• [WHAT NEEDS TO BE DONE]
Instruction for the data below: set down exactly the lines from the line with "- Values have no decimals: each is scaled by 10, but" to the line with "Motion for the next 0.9", inclusive, and no others.
* * * * * * *
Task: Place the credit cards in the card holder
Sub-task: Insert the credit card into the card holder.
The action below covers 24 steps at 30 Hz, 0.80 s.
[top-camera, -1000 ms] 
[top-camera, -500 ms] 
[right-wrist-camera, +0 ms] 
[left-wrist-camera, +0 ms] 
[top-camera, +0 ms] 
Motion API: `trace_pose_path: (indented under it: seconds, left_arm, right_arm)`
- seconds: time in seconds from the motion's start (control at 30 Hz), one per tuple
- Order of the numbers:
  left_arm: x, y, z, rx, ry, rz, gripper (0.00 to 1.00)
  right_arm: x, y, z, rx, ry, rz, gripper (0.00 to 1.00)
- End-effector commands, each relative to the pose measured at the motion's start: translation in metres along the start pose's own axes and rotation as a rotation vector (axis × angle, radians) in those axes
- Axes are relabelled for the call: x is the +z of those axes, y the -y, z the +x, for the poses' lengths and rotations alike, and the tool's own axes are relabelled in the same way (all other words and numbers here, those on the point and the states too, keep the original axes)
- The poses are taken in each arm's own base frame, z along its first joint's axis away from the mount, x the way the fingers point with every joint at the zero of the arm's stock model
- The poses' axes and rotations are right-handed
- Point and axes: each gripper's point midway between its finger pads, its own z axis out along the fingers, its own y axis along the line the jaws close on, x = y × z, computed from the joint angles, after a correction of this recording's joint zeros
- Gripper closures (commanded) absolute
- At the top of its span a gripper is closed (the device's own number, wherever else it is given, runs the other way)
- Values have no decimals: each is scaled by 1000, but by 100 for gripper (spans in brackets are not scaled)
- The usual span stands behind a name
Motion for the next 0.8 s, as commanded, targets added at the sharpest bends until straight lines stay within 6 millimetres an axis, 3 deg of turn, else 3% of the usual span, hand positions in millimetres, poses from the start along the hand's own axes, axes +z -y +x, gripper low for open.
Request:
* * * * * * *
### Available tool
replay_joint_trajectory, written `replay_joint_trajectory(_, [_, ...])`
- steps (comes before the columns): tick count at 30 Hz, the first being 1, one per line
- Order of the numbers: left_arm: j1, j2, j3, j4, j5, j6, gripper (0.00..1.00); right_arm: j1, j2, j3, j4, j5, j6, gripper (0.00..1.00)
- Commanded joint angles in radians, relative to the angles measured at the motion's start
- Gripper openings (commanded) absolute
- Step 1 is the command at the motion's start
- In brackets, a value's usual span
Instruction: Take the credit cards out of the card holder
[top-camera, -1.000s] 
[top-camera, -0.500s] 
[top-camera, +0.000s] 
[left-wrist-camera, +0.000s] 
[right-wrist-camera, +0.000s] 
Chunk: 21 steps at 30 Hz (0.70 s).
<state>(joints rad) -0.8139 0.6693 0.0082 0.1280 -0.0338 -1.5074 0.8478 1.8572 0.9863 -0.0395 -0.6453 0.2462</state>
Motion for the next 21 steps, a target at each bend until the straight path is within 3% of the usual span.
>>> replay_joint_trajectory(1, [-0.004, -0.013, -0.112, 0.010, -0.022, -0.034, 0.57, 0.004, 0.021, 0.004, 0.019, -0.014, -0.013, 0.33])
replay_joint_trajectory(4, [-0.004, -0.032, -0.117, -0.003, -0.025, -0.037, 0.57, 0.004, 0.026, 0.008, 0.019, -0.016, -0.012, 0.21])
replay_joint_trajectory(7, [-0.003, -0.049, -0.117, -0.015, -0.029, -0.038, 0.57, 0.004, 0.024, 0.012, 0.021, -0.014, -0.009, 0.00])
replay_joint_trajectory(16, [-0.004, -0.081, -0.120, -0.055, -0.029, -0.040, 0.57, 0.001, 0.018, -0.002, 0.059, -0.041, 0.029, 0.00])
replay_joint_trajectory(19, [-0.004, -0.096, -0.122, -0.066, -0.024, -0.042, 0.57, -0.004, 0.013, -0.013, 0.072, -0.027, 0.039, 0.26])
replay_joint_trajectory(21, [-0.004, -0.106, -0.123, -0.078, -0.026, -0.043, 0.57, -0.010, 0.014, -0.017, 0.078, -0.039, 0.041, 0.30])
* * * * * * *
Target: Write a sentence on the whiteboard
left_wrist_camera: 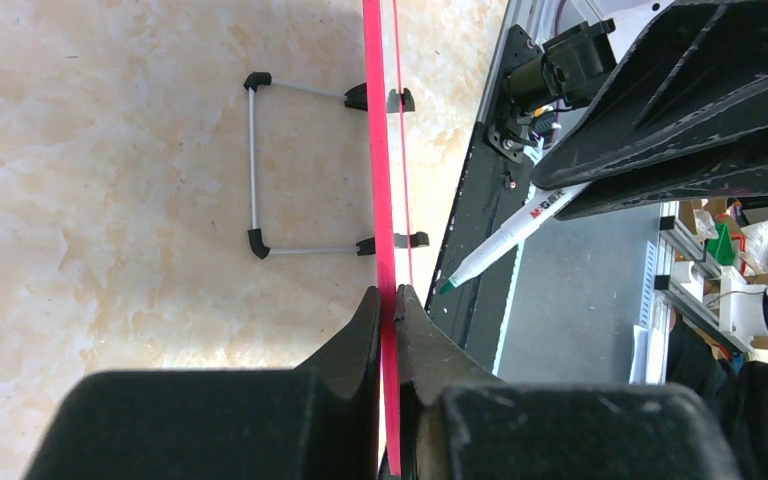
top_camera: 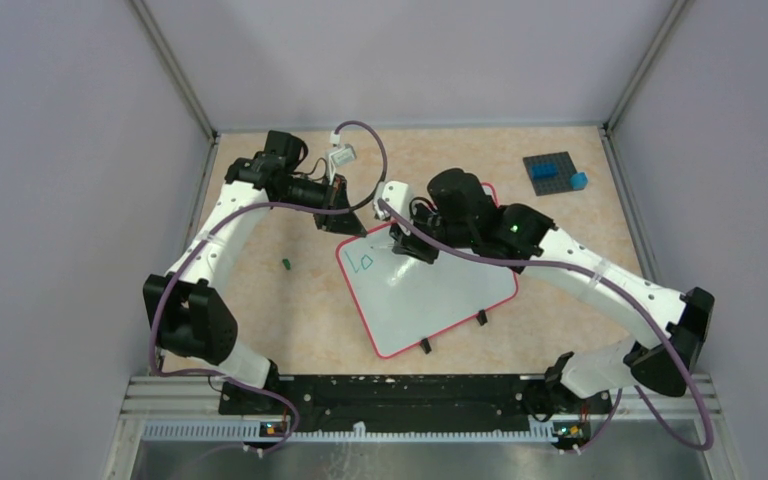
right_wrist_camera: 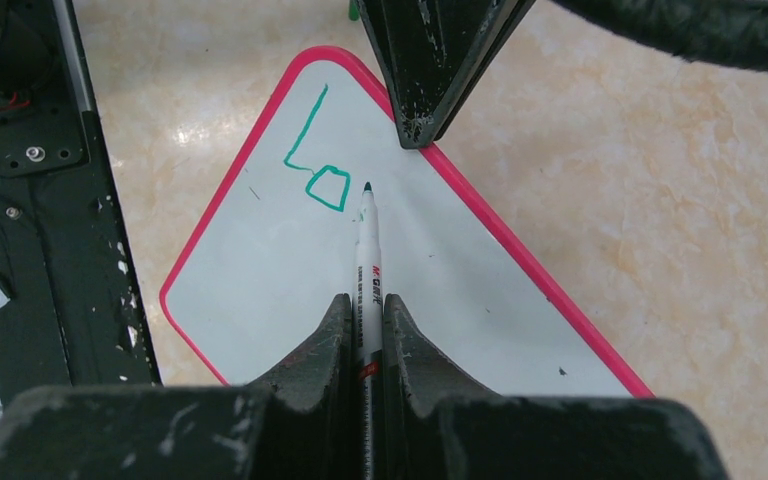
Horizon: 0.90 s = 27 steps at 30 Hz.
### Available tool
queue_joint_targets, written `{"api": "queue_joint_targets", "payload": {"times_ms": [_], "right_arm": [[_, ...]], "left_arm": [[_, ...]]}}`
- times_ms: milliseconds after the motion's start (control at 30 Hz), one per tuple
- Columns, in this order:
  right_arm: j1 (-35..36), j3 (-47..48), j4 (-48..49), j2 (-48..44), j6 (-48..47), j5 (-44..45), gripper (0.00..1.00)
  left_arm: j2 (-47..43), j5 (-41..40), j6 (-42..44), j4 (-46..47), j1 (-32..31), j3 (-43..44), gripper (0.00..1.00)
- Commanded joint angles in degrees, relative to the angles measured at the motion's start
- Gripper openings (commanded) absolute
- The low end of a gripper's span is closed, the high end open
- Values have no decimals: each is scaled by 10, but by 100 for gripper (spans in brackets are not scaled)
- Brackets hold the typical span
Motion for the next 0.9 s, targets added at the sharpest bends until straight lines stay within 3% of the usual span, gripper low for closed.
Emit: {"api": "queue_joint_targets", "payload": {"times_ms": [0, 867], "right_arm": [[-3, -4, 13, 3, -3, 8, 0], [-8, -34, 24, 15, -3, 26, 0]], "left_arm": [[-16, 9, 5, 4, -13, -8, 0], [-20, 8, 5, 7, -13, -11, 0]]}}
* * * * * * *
• [ANSWER BELOW]
- Values have no decimals: each is scaled by 10, but by 100 for gripper (spans in brackets are not scaled)
- Brackets hold the typical span
Motion for the next 0.9 s, targets added at the sharpest bends until straight lines stay within 3% of the usual span, gripper low for closed.

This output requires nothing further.